• [MATERIALS PROVIDED]
⟨

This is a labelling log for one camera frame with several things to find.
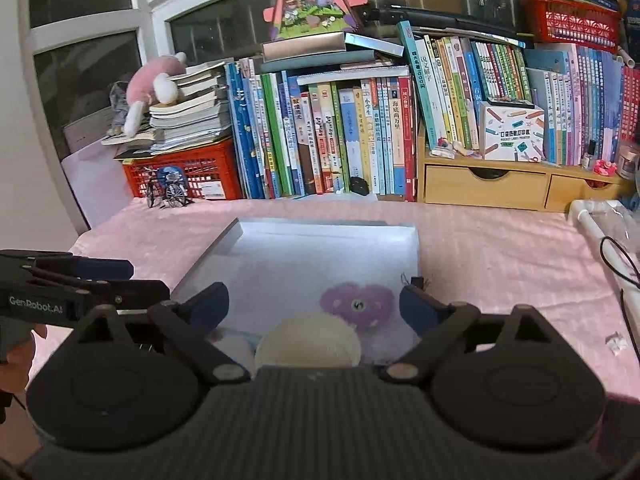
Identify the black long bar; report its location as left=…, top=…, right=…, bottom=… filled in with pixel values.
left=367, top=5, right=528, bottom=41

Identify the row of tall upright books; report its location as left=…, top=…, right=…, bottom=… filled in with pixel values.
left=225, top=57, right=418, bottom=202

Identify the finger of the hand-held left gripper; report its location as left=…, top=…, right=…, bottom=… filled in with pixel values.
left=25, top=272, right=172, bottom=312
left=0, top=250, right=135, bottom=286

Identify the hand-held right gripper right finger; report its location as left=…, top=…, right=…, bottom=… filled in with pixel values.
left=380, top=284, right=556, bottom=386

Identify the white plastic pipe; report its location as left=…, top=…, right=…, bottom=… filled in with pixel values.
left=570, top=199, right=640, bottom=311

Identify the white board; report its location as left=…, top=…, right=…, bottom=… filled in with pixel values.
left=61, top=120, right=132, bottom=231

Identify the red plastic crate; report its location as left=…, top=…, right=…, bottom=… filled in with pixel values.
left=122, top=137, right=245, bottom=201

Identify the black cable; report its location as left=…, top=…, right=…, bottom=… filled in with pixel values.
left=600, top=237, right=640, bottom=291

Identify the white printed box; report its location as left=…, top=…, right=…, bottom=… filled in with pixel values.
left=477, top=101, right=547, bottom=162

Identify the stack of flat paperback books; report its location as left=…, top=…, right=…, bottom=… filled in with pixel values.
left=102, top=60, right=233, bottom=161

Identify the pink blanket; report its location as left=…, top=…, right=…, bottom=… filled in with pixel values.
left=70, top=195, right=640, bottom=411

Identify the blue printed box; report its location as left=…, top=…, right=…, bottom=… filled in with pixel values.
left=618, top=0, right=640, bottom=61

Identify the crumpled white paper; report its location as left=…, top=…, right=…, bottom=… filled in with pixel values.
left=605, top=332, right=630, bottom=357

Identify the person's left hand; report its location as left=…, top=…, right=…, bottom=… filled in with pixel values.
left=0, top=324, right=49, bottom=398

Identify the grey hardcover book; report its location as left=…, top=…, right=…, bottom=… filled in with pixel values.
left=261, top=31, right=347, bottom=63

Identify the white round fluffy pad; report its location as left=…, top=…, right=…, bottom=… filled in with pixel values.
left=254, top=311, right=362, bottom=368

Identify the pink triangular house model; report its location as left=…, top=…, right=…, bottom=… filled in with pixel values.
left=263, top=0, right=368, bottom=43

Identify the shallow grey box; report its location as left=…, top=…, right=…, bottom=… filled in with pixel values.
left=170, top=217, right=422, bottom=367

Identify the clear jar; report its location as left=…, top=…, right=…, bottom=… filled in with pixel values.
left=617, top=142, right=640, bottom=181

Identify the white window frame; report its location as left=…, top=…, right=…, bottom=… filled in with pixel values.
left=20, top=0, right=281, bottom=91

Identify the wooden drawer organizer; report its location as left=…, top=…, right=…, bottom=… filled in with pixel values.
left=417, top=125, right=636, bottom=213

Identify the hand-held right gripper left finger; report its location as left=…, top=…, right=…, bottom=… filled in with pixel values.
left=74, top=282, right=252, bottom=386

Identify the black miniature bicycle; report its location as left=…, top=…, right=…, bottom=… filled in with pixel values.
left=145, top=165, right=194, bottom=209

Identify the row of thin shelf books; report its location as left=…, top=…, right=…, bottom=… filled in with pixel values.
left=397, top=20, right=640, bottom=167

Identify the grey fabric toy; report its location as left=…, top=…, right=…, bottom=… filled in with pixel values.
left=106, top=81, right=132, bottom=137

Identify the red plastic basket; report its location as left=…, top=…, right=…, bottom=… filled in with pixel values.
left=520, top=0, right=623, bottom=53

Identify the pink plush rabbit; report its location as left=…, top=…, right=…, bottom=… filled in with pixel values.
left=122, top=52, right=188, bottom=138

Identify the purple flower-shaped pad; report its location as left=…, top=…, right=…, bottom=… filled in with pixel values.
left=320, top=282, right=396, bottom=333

⟩

• [TASK INSTRUCTIONS]
Here the job is to print all the data exactly, skipping any image.

• [FINAL ANSWER]
This is a labelling log for one camera frame with several things to find.
Identify the black long bar; report its location as left=…, top=…, right=…, bottom=… filled in with pixel values.
left=367, top=5, right=528, bottom=41

Identify the row of tall upright books; report its location as left=…, top=…, right=…, bottom=… filled in with pixel values.
left=225, top=57, right=418, bottom=202

Identify the finger of the hand-held left gripper; report its location as left=…, top=…, right=…, bottom=… filled in with pixel values.
left=25, top=272, right=172, bottom=312
left=0, top=250, right=135, bottom=286

Identify the hand-held right gripper right finger; report its location as left=…, top=…, right=…, bottom=… filled in with pixel values.
left=380, top=284, right=556, bottom=386

Identify the white plastic pipe; report its location as left=…, top=…, right=…, bottom=… filled in with pixel values.
left=570, top=199, right=640, bottom=311

Identify the white board; report its location as left=…, top=…, right=…, bottom=… filled in with pixel values.
left=61, top=120, right=132, bottom=231

Identify the red plastic crate; report its location as left=…, top=…, right=…, bottom=… filled in with pixel values.
left=122, top=137, right=245, bottom=201

Identify the black cable; report its location as left=…, top=…, right=…, bottom=… filled in with pixel values.
left=600, top=237, right=640, bottom=291

Identify the white printed box; report its location as left=…, top=…, right=…, bottom=… filled in with pixel values.
left=477, top=101, right=547, bottom=162

Identify the stack of flat paperback books; report its location as left=…, top=…, right=…, bottom=… filled in with pixel values.
left=102, top=60, right=233, bottom=161

Identify the pink blanket; report its location as left=…, top=…, right=…, bottom=… filled in with pixel values.
left=70, top=195, right=640, bottom=411

Identify the blue printed box; report its location as left=…, top=…, right=…, bottom=… filled in with pixel values.
left=618, top=0, right=640, bottom=61

Identify the crumpled white paper; report its location as left=…, top=…, right=…, bottom=… filled in with pixel values.
left=605, top=332, right=630, bottom=357

Identify the person's left hand; report its location as left=…, top=…, right=…, bottom=… filled in with pixel values.
left=0, top=324, right=49, bottom=398

Identify the grey hardcover book; report its location as left=…, top=…, right=…, bottom=… filled in with pixel values.
left=261, top=31, right=347, bottom=63

Identify the white round fluffy pad; report its location as left=…, top=…, right=…, bottom=… filled in with pixel values.
left=254, top=311, right=362, bottom=368

Identify the pink triangular house model; report its location as left=…, top=…, right=…, bottom=… filled in with pixel values.
left=263, top=0, right=368, bottom=43

Identify the shallow grey box; report its location as left=…, top=…, right=…, bottom=… filled in with pixel values.
left=170, top=217, right=422, bottom=367

Identify the clear jar; report its location as left=…, top=…, right=…, bottom=… filled in with pixel values.
left=617, top=142, right=640, bottom=181

Identify the white window frame; report its location as left=…, top=…, right=…, bottom=… filled in with pixel values.
left=20, top=0, right=281, bottom=91

Identify the wooden drawer organizer; report its location as left=…, top=…, right=…, bottom=… filled in with pixel values.
left=417, top=125, right=636, bottom=213

Identify the hand-held right gripper left finger; report its location as left=…, top=…, right=…, bottom=… filled in with pixel values.
left=74, top=282, right=252, bottom=386

Identify the black miniature bicycle; report its location as left=…, top=…, right=…, bottom=… filled in with pixel values.
left=145, top=165, right=194, bottom=209

Identify the row of thin shelf books; report its location as left=…, top=…, right=…, bottom=… filled in with pixel values.
left=397, top=20, right=640, bottom=167

Identify the grey fabric toy; report its location as left=…, top=…, right=…, bottom=… filled in with pixel values.
left=106, top=81, right=132, bottom=137

Identify the red plastic basket; report its location as left=…, top=…, right=…, bottom=… filled in with pixel values.
left=520, top=0, right=623, bottom=53

Identify the pink plush rabbit; report its location as left=…, top=…, right=…, bottom=… filled in with pixel values.
left=122, top=52, right=188, bottom=138

Identify the purple flower-shaped pad; report its location as left=…, top=…, right=…, bottom=… filled in with pixel values.
left=320, top=282, right=396, bottom=333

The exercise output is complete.